> [Exercise objective] Which lines in the data below contain the word "held"? Pull each of them out.
====== Excerpted records ======
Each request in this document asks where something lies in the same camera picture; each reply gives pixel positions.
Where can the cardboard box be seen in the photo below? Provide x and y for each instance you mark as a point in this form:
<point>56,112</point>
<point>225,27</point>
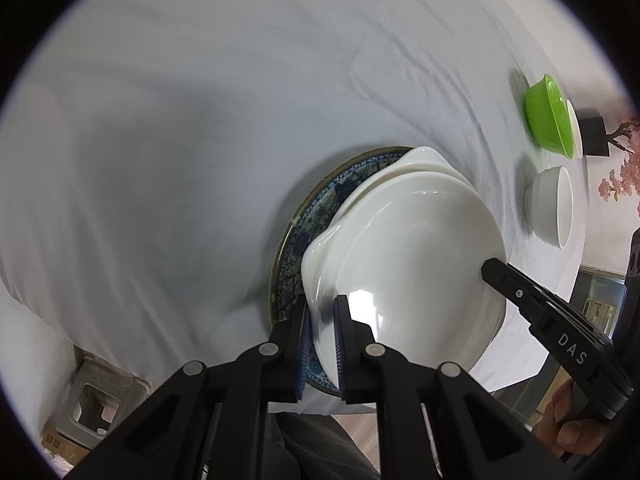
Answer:
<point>65,447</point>

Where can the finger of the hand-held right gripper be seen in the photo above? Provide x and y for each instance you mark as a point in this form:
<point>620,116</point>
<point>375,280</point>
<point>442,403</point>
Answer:
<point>505,280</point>

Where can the white ceramic bowl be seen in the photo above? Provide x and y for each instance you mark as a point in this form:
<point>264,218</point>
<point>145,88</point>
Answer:
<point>576,130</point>
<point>547,205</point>

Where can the glass door cabinet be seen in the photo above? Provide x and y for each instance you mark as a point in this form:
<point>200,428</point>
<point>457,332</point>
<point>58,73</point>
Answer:
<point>600,300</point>

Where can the person's right hand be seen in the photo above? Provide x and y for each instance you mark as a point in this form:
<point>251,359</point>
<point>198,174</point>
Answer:
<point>562,425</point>

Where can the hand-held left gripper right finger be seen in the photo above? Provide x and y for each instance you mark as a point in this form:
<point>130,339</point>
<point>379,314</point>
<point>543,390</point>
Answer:
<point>341,347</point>

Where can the pink flower tree, black pot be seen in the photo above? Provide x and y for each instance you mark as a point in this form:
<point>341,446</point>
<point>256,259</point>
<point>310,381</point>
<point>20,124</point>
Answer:
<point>594,135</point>

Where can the blue patterned plate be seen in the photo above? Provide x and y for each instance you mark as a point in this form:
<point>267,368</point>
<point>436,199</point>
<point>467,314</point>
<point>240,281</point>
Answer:
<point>312,225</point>

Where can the dark trousers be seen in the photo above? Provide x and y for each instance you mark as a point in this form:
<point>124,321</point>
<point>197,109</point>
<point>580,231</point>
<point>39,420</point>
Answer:
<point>320,447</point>

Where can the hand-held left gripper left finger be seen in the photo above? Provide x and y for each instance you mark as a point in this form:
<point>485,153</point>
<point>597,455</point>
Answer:
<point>301,360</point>

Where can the grey plastic stool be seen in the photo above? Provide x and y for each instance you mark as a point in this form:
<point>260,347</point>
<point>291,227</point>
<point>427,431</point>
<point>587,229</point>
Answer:
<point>95,395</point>

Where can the green plastic bowl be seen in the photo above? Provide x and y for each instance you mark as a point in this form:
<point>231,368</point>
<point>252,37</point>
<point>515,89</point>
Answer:
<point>547,115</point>

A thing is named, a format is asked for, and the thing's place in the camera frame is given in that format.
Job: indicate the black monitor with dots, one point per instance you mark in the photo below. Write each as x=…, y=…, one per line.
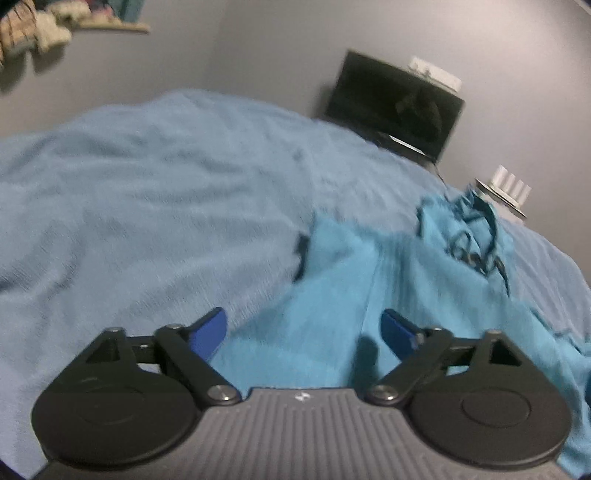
======
> [Exercise solution]
Where can the finger of the hand-held right gripper be seen in the photo above? Provide x and y for each instance you mark as a point in this form:
Where can the hand-held left gripper right finger be seen in the photo above? Provide x and y for each instance you mark as a point in this form:
Where can the hand-held left gripper left finger be seen in the photo above? Provide x and y for each instance you mark as a point in this form:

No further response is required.